Dataset excerpts
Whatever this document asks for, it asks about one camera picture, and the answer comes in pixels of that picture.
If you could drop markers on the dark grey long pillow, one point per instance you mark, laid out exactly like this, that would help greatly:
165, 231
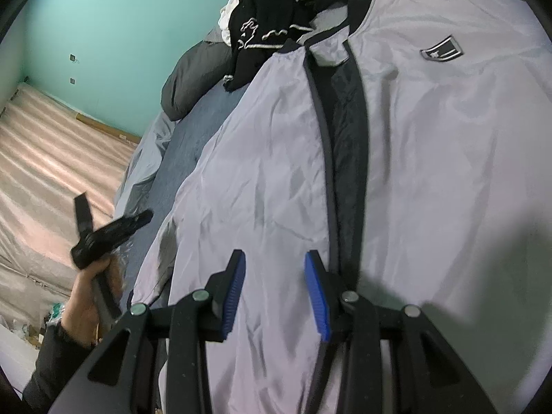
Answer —
189, 77

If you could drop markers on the person's left hand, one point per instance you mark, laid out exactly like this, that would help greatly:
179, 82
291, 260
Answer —
82, 302

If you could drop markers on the grey jacket with black lining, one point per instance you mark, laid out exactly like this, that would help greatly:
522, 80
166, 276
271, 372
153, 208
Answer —
431, 138

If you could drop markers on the pink curtain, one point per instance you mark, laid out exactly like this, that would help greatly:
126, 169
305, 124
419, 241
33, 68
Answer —
51, 159

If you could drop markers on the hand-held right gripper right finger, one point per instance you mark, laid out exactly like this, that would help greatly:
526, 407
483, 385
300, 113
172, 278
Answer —
317, 297

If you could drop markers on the light grey garment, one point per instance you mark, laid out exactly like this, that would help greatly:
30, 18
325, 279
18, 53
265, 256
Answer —
213, 36

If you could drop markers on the white garment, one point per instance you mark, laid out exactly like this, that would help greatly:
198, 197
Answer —
226, 17

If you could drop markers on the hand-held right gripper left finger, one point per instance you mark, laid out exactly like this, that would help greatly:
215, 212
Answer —
235, 297

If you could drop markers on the black printed hoodie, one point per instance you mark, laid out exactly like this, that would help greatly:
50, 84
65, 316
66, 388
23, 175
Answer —
267, 4

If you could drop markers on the light grey blanket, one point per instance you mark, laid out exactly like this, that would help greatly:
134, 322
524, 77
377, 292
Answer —
146, 151

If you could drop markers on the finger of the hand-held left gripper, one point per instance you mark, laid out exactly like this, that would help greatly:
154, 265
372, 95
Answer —
138, 219

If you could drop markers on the wooden board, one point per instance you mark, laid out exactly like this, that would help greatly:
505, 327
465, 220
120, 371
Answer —
108, 128

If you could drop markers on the person's left forearm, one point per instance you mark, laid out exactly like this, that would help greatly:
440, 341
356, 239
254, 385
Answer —
51, 375

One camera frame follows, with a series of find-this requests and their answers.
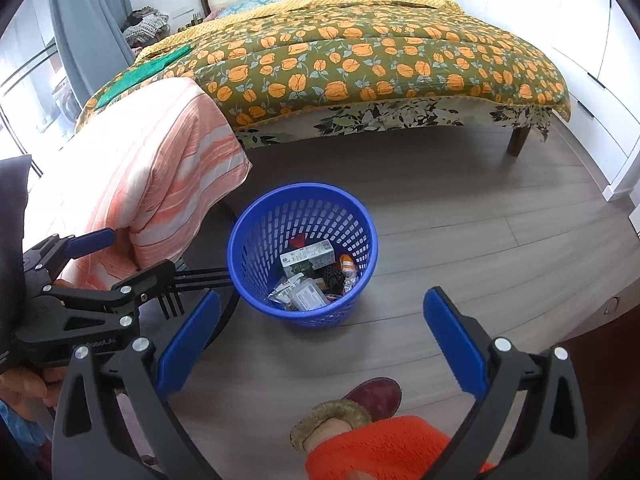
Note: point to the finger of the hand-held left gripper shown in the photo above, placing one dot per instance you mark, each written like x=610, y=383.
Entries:
x=90, y=242
x=145, y=277

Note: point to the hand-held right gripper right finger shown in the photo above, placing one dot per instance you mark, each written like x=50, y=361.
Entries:
x=455, y=340

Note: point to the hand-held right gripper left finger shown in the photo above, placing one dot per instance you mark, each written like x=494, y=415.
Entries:
x=192, y=340

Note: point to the blue plastic mesh basket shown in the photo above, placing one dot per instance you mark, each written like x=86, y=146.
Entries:
x=260, y=230

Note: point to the grey plastic blister pack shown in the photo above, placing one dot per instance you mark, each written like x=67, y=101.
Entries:
x=310, y=297

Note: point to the printed drink carton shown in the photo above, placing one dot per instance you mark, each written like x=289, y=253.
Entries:
x=310, y=257

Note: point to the person's left forearm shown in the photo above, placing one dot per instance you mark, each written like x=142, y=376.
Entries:
x=20, y=430

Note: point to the person's left hand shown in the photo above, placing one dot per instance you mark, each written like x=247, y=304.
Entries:
x=50, y=385

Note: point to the maroon fur-lined slipper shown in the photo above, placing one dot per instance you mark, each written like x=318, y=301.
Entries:
x=375, y=395

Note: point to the washing machine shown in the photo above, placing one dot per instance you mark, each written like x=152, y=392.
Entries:
x=65, y=102

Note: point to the dark brown wooden furniture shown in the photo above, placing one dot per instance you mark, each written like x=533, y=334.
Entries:
x=600, y=350

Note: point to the black framed sliding glass door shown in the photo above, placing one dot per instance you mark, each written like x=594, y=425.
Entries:
x=20, y=60

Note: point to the green folded cloth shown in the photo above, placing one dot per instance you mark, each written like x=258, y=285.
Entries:
x=145, y=70

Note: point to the pile of clothes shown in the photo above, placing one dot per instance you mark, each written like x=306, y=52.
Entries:
x=145, y=27

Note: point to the grey-blue curtain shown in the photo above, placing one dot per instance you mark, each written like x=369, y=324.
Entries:
x=85, y=20

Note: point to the floral bed skirt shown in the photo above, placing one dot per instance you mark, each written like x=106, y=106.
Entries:
x=375, y=115

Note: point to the teal patterned pillow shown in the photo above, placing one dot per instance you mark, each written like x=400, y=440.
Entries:
x=260, y=2

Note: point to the yellow blanket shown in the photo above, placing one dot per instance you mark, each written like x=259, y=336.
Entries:
x=300, y=5

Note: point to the white wardrobe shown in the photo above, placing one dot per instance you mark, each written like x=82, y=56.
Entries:
x=575, y=35

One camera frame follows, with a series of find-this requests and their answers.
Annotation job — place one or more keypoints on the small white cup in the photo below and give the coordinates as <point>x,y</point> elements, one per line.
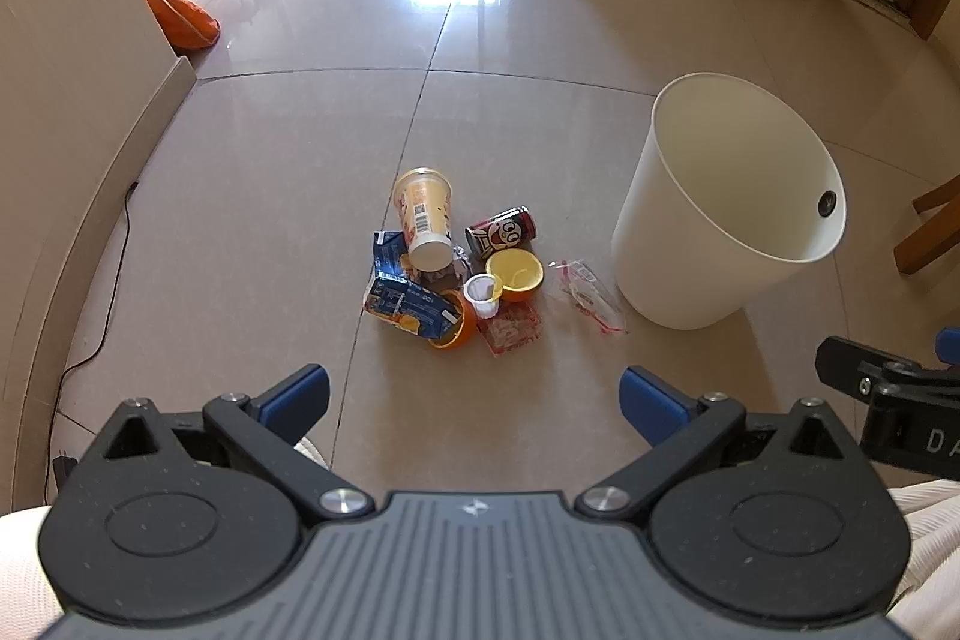
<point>480,302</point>

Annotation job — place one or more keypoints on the clear wrapper with red print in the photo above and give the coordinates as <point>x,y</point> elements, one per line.
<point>585,295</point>

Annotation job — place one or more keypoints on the yellow paper cup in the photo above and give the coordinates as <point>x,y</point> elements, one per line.
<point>427,212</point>

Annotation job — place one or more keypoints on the white plastic trash bin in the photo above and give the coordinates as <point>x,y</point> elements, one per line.
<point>675,250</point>

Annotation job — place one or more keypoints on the red drink can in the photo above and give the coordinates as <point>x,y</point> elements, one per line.
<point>502,231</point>

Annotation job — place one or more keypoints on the red and white snack wrapper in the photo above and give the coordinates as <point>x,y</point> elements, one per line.
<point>510,332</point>

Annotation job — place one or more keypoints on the grey wrapper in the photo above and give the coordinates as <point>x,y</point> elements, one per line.
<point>460,257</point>

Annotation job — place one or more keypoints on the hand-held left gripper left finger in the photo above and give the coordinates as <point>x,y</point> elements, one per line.
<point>304,396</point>

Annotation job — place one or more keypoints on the orange plastic bowl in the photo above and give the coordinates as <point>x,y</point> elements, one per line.
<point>461,334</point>

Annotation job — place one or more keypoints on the orange bag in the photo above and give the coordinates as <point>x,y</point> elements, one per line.
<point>184,21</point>

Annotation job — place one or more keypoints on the blue snack carton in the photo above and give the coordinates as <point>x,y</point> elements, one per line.
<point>405,306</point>

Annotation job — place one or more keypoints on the yellow plastic bowl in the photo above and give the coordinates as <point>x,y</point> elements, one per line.
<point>517,276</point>

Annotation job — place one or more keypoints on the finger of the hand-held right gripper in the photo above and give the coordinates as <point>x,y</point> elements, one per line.
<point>951,351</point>
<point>847,362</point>

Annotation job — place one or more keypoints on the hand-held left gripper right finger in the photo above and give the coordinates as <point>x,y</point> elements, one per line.
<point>649,396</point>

Exercise brief:
Without the pictures, write out every line above exactly as it appears.

Task answer:
Whatever this document asks for, it asks about one camera picture, and the answer comes in pixels of that picture.
If you could drop markers on the dark grey long pillow, one point per instance you mark, laid out exactly like this, that would help greatly:
165, 231
Answer —
189, 77

If you could drop markers on the person's left hand, one point per instance you mark, laid out exactly like this, that would help greatly:
179, 82
291, 260
Answer —
82, 302

If you could drop markers on the grey jacket with black lining, one point per instance you mark, laid out exactly like this, that would help greatly:
522, 80
166, 276
271, 372
153, 208
Answer —
431, 138

If you could drop markers on the pink curtain, one point per instance you mark, laid out exactly like this, that would help greatly:
126, 169
305, 124
419, 241
33, 68
Answer —
51, 159

If you could drop markers on the hand-held right gripper right finger, one point per instance you mark, laid out exactly like this, that would help greatly:
526, 407
483, 385
300, 113
172, 278
Answer —
317, 297

If you could drop markers on the light grey garment, one point per instance you mark, laid out exactly like this, that would help greatly:
30, 18
325, 279
18, 53
265, 256
Answer —
213, 36

If you could drop markers on the white garment, one point per instance you mark, laid out exactly like this, that would help greatly:
198, 197
Answer —
226, 17

If you could drop markers on the hand-held right gripper left finger, one point per instance you mark, laid out exactly like this, that would help greatly:
215, 212
Answer —
235, 297

If you could drop markers on the black printed hoodie, one point per instance you mark, laid out exactly like this, that would help greatly:
50, 84
65, 316
66, 388
23, 175
Answer —
267, 4

If you could drop markers on the light grey blanket, one point per instance you mark, laid out exactly like this, that would help greatly:
134, 322
524, 77
377, 292
Answer —
146, 151

If you could drop markers on the finger of the hand-held left gripper, one point per instance you mark, laid out exactly like this, that would help greatly:
154, 265
372, 95
Answer —
138, 219

If you could drop markers on the wooden board, one point per instance you mark, laid out exactly like this, that would help greatly:
505, 327
465, 220
120, 371
Answer —
108, 128

If you could drop markers on the person's left forearm, one point per instance you mark, laid out exactly like this, that would help greatly:
440, 341
356, 239
254, 385
Answer —
51, 375

One camera frame follows, with a series of find-this requests and their answers.
Note: point to the finger of the hand-held left gripper shown in the photo above, placing one dot per instance you mark, each written like x=610, y=383.
Entries:
x=90, y=242
x=145, y=277

Note: point to the hand-held right gripper right finger shown in the photo above, placing one dot per instance you mark, each written like x=50, y=361.
Entries:
x=455, y=340

Note: point to the hand-held right gripper left finger shown in the photo above, placing one dot per instance you mark, each written like x=494, y=415.
Entries:
x=192, y=340

Note: point to the blue plastic mesh basket shown in the photo above, placing one dot per instance you mark, each written like x=86, y=146.
Entries:
x=260, y=230

Note: point to the grey plastic blister pack shown in the photo above, placing one dot per instance you mark, each written like x=67, y=101.
Entries:
x=310, y=297

Note: point to the printed drink carton shown in the photo above, placing one dot per instance you mark, each written like x=289, y=253.
Entries:
x=310, y=257

Note: point to the person's left forearm shown in the photo above, placing one dot per instance you mark, each written like x=142, y=376.
Entries:
x=20, y=430

Note: point to the person's left hand shown in the photo above, placing one dot per instance you mark, each written like x=247, y=304.
Entries:
x=50, y=385

Note: point to the maroon fur-lined slipper shown in the photo above, placing one dot per instance you mark, each written like x=318, y=301.
Entries:
x=375, y=395

Note: point to the washing machine shown in the photo above, placing one dot per instance you mark, each written like x=152, y=392.
Entries:
x=65, y=102

Note: point to the dark brown wooden furniture shown in the photo above, placing one dot per instance you mark, each written like x=533, y=334.
Entries:
x=600, y=350

Note: point to the black framed sliding glass door shown in the photo above, placing one dot per instance you mark, each written like x=594, y=425.
Entries:
x=20, y=60

Note: point to the green folded cloth shown in the photo above, placing one dot per instance you mark, each written like x=258, y=285.
Entries:
x=145, y=70

Note: point to the pile of clothes shown in the photo above, placing one dot per instance you mark, each written like x=306, y=52.
Entries:
x=145, y=27

Note: point to the grey-blue curtain shown in the photo above, placing one dot per instance you mark, each written like x=369, y=324.
Entries:
x=85, y=20

Note: point to the floral bed skirt shown in the photo above, placing one dot per instance you mark, each written like x=106, y=106.
Entries:
x=375, y=115

Note: point to the teal patterned pillow shown in the photo above, placing one dot per instance you mark, each written like x=400, y=440.
Entries:
x=260, y=2

Note: point to the yellow blanket shown in the photo above, placing one dot per instance you mark, each written like x=259, y=336.
Entries:
x=300, y=5

Note: point to the white wardrobe shown in the photo above, placing one dot per instance you mark, each written like x=82, y=56.
Entries:
x=575, y=35

One camera frame follows, with a series of find-this requests and their answers.
Annotation job — place one or more keypoints on the small white cup in the photo below and give the coordinates as <point>x,y</point> elements, one per line.
<point>480,302</point>

Annotation job — place one or more keypoints on the clear wrapper with red print in the photo above and give the coordinates as <point>x,y</point> elements, one per line.
<point>585,295</point>

Annotation job — place one or more keypoints on the yellow paper cup in the photo above and give the coordinates as <point>x,y</point> elements, one per line.
<point>427,212</point>

Annotation job — place one or more keypoints on the white plastic trash bin in the photo above and give the coordinates as <point>x,y</point> elements, one per line.
<point>675,250</point>

Annotation job — place one or more keypoints on the red drink can in the photo above and give the coordinates as <point>x,y</point> elements, one per line.
<point>502,231</point>

Annotation job — place one or more keypoints on the red and white snack wrapper in the photo above and give the coordinates as <point>x,y</point> elements, one per line.
<point>510,332</point>

Annotation job — place one or more keypoints on the grey wrapper in the photo above and give the coordinates as <point>x,y</point> elements, one per line.
<point>460,257</point>

Annotation job — place one or more keypoints on the hand-held left gripper left finger in the photo above and give the coordinates as <point>x,y</point> elements, one per line.
<point>304,396</point>

Annotation job — place one or more keypoints on the orange plastic bowl in the photo above and give the coordinates as <point>x,y</point> elements, one per line.
<point>461,334</point>

Annotation job — place one or more keypoints on the orange bag in the photo above and give the coordinates as <point>x,y</point> elements, one per line.
<point>184,21</point>

Annotation job — place one or more keypoints on the blue snack carton in the photo above and give the coordinates as <point>x,y</point> elements, one per line.
<point>405,306</point>

Annotation job — place one or more keypoints on the yellow plastic bowl in the photo above and give the coordinates as <point>x,y</point> elements, one per line.
<point>517,276</point>

Annotation job — place one or more keypoints on the finger of the hand-held right gripper in the photo above and give the coordinates as <point>x,y</point> elements, one per line.
<point>951,351</point>
<point>847,362</point>

Annotation job — place one or more keypoints on the hand-held left gripper right finger in the photo above and give the coordinates as <point>x,y</point> elements, one per line.
<point>649,396</point>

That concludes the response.